Task instructions: Each line of the data below that includes the string "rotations" must be copied.

.....

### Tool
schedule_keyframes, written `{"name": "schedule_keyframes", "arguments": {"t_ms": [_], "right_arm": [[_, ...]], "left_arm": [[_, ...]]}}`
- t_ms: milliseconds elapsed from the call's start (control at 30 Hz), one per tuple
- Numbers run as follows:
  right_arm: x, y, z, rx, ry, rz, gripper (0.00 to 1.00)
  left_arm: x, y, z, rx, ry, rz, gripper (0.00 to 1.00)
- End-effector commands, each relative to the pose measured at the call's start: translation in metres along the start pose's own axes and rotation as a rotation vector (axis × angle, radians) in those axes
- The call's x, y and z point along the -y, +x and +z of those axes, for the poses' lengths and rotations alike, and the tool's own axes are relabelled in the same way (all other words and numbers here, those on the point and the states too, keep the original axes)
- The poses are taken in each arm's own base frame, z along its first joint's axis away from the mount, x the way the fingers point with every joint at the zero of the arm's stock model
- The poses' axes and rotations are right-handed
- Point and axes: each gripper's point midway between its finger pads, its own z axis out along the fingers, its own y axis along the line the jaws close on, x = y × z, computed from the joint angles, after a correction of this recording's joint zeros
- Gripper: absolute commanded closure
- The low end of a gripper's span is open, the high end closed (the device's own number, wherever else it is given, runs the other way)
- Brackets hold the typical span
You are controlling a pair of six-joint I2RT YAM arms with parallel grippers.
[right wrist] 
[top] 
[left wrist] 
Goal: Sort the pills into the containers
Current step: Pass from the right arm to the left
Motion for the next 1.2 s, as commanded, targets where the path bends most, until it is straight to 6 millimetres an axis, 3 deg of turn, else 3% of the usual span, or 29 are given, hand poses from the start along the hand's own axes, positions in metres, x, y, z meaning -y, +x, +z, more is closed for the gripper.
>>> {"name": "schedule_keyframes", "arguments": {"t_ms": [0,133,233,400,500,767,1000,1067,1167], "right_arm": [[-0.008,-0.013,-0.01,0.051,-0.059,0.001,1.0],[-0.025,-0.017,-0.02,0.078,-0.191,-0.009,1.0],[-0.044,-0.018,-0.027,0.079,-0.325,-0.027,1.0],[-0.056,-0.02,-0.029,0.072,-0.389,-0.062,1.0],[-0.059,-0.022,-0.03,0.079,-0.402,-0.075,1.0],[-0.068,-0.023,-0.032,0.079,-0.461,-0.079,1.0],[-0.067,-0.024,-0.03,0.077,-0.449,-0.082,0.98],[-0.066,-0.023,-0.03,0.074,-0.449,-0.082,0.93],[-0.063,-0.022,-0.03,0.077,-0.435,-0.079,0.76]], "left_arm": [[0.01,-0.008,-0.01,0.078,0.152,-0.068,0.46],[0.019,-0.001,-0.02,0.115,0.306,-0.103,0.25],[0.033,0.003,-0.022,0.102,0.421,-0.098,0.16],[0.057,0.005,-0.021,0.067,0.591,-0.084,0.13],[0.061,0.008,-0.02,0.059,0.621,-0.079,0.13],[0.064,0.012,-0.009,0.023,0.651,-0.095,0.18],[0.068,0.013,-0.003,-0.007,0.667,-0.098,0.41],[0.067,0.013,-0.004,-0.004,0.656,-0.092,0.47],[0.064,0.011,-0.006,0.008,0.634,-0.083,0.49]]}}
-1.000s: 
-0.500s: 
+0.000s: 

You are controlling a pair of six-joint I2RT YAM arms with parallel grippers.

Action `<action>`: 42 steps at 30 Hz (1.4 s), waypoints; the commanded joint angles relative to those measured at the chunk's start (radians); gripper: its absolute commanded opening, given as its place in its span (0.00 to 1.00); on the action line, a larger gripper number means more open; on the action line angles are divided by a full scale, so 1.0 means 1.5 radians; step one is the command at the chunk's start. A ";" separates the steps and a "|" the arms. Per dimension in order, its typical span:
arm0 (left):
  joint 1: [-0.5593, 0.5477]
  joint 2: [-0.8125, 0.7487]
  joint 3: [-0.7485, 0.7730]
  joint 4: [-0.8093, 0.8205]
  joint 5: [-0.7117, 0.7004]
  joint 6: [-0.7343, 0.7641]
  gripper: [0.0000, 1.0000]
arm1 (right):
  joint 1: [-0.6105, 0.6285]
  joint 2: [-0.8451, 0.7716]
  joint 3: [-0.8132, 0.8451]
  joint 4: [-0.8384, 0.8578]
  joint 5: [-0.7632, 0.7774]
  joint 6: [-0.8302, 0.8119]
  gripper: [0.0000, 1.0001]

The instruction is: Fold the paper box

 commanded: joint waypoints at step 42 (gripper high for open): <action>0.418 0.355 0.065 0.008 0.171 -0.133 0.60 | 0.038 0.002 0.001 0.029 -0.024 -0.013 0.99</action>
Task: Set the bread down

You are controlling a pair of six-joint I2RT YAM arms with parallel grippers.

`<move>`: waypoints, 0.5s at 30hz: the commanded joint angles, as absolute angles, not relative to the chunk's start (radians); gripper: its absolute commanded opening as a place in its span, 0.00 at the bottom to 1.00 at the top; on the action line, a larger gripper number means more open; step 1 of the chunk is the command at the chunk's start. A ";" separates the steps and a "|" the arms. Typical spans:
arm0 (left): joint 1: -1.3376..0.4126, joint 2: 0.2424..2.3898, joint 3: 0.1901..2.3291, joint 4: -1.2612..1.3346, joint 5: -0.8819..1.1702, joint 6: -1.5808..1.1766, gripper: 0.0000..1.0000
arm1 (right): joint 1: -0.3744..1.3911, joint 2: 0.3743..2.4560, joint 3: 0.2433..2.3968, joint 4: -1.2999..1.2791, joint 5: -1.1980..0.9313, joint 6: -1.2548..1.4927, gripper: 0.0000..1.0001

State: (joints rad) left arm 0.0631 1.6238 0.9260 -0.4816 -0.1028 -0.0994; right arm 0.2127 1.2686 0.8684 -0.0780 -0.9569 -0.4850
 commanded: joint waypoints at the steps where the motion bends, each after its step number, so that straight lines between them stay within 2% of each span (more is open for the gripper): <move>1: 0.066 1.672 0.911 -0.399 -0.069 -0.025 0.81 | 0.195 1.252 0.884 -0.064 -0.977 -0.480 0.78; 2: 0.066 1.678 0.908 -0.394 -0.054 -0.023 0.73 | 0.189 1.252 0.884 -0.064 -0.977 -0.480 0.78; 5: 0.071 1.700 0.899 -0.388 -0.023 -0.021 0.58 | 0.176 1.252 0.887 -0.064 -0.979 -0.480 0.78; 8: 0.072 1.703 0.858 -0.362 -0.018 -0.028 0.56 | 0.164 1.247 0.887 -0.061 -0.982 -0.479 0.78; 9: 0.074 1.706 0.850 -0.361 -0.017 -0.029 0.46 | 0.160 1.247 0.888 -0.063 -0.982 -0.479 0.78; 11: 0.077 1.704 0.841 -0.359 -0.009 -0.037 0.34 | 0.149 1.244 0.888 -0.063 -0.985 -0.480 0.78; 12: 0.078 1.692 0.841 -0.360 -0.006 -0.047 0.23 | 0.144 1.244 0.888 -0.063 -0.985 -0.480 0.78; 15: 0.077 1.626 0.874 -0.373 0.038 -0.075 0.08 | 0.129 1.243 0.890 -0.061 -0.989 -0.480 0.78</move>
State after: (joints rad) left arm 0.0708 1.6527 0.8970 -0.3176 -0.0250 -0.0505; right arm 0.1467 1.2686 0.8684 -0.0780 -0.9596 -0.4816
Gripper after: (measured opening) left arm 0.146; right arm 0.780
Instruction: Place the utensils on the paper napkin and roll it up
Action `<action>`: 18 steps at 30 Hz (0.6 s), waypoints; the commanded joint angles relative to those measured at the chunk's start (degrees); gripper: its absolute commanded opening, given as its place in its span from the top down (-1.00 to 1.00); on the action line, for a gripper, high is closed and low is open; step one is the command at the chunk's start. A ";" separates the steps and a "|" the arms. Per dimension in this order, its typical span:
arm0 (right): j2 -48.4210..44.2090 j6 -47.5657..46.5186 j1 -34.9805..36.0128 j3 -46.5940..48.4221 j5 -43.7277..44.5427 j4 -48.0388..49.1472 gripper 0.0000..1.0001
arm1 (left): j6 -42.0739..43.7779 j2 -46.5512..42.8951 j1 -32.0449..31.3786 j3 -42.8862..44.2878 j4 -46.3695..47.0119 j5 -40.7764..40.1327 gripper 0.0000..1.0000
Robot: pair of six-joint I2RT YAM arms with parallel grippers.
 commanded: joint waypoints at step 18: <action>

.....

Task answer:
- The call's x, y and z point along the -y, +x and +z of those axes, for the poses' lengths and rotations alike, and the tool's own axes are relabelled in the same way (all other words and numbers here, those on the point and the states too, keep the original axes)
- The poses' axes and rotations are right-handed

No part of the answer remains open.